→ GOAL OF THE EXERCISE: Write out only the final part of the records below. It begins with the line that contains "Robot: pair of" and ends with the last line.

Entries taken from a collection

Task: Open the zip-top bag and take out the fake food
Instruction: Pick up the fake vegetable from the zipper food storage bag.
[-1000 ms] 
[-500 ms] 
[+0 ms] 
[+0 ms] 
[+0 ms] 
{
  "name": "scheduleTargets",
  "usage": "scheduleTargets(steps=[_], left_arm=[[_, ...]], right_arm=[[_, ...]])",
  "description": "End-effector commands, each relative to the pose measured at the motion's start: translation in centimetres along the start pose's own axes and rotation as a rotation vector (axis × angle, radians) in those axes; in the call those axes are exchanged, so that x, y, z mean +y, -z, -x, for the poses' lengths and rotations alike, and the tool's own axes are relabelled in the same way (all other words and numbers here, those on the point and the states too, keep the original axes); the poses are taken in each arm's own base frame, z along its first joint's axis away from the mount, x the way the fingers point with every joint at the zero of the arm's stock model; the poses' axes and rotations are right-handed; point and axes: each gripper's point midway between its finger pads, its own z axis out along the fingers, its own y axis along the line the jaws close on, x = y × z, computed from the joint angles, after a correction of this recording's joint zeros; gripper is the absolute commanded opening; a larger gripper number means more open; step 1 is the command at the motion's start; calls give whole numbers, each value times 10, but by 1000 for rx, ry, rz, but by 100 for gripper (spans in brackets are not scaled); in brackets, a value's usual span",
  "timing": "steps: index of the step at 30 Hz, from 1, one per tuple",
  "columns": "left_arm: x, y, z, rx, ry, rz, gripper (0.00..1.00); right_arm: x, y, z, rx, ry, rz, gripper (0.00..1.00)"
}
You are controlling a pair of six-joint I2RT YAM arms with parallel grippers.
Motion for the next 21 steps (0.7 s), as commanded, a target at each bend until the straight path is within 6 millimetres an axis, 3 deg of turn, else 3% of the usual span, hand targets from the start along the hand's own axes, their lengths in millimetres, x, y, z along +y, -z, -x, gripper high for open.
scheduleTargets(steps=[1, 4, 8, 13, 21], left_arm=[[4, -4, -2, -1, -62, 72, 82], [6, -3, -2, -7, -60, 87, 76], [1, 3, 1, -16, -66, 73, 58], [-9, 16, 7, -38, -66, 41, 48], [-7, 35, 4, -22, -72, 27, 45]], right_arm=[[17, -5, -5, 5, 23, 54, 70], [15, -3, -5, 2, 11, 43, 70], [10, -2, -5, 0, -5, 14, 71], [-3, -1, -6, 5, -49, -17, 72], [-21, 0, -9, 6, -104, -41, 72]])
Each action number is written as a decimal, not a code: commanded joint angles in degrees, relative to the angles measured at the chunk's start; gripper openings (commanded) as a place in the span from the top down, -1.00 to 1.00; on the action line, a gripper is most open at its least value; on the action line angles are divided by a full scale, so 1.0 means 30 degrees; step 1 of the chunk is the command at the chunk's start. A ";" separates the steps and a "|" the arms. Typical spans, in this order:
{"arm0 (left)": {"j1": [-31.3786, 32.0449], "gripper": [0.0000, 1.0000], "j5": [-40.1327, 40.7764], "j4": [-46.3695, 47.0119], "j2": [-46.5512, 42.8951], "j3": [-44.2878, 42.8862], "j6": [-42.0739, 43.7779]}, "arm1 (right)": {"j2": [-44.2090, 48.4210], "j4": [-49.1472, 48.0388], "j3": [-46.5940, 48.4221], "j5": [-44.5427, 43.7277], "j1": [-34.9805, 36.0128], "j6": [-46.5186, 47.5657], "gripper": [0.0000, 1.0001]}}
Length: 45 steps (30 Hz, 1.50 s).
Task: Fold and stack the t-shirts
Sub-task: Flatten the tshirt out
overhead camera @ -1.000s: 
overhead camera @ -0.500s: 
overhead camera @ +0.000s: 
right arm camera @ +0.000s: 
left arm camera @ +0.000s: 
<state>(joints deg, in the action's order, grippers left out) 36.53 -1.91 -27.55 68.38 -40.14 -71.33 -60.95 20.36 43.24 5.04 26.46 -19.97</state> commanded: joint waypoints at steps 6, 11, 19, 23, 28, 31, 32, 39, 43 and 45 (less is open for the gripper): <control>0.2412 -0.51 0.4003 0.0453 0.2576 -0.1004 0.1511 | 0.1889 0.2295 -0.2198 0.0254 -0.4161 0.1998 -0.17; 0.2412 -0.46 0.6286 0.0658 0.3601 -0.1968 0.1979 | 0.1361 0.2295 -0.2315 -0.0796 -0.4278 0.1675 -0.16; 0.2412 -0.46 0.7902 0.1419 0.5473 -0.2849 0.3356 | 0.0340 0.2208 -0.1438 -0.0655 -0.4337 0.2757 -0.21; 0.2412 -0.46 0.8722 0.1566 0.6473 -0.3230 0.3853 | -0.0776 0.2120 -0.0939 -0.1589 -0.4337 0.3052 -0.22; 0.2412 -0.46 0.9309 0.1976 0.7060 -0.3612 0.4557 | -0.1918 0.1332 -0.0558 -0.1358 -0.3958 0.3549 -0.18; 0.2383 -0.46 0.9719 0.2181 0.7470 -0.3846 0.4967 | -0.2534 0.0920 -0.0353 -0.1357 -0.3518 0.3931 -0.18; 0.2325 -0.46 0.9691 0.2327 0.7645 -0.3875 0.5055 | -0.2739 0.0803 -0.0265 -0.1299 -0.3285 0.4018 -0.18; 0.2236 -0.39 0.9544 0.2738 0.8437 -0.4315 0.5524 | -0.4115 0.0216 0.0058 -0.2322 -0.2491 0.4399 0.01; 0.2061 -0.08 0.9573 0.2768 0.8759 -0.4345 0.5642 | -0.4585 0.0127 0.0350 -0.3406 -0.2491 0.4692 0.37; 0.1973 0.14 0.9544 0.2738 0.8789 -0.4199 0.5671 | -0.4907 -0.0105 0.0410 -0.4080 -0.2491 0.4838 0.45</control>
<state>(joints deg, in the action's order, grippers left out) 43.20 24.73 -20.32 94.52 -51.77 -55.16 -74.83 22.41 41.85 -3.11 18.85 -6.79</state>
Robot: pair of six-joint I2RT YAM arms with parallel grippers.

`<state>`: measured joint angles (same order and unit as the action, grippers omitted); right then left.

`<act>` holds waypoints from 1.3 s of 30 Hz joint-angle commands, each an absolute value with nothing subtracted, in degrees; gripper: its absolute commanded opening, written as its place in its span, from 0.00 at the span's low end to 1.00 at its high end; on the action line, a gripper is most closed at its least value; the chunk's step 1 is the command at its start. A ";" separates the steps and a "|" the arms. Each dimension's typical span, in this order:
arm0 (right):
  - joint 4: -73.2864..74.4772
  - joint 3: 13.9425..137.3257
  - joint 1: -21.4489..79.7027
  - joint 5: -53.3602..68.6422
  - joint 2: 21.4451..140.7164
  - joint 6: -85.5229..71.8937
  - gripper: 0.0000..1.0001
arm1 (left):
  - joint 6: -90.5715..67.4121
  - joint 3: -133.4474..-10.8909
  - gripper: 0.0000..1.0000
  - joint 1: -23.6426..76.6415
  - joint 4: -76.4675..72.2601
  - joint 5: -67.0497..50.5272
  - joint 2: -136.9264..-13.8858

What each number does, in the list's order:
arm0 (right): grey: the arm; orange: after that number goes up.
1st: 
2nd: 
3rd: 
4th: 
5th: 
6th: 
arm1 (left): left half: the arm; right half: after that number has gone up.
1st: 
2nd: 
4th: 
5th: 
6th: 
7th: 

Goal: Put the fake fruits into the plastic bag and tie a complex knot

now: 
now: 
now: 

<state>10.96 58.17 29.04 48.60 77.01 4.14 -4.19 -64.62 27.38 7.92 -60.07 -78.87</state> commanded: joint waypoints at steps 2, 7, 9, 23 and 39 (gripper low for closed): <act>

→ SOLUTION FOR THIS EXERCISE:
Robot: pair of six-joint I2RT YAM arms with parallel grippers.

`<state>`: measured joint angles (same order and unit as the action, grippers omitted); right then left.

`<act>` holds waypoints from 1.3 s of 30 Hz joint-angle commands, each an absolute value with nothing subtracted, in degrees; gripper: its absolute commanded opening, written as its place in its span, from 0.00 at the span's low end to 1.00 at its high end; on the action line, a gripper is most closed at its least value; the chunk's step 1 is the command at its start. A ";" separates the steps and a "|" the arms. Each dimension's typical span, in this order:
arm0 (right):
  - joint 4: -73.2864..74.4772
  - joint 3: 13.9425..137.3257
  - joint 1: -21.4489..79.7027
  - joint 5: -53.3602..68.6422
  - joint 2: 21.4451..140.7164
  - joint 6: -85.5229..71.8937
  - gripper: 0.0000..1.0001
arm1 (left):
  - joint 6: -90.5715..67.4121
  - joint 3: -133.4474..-10.8909
  - gripper: 0.0000..1.0000
  - joint 1: -23.6426..76.6415
  - joint 4: -76.4675..72.2601
  - joint 5: -67.0497..50.5272
  - joint 2: -136.9264..-13.8858

What each number does, in the list's order:
arm0 (right): grey: the arm; orange: after that number goes up.
1st: 
2nd: 
3rd: 
4th: 
5th: 
6th: 
arm1 (left): left half: the arm; right half: after that number has gone up.
1st: 
2nd: 
4th: 
5th: 
6th: 
7th: 

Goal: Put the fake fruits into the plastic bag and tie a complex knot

now: 
now: 
now: 

<state>10.96 58.17 29.04 48.60 77.01 4.14 -4.19 -64.62 27.38 7.92 -60.07 -78.87</state> commanded: joint waypoints at steps 2, 7, 9, 23 and 39 (gripper low for closed): <act>

This concludes the output.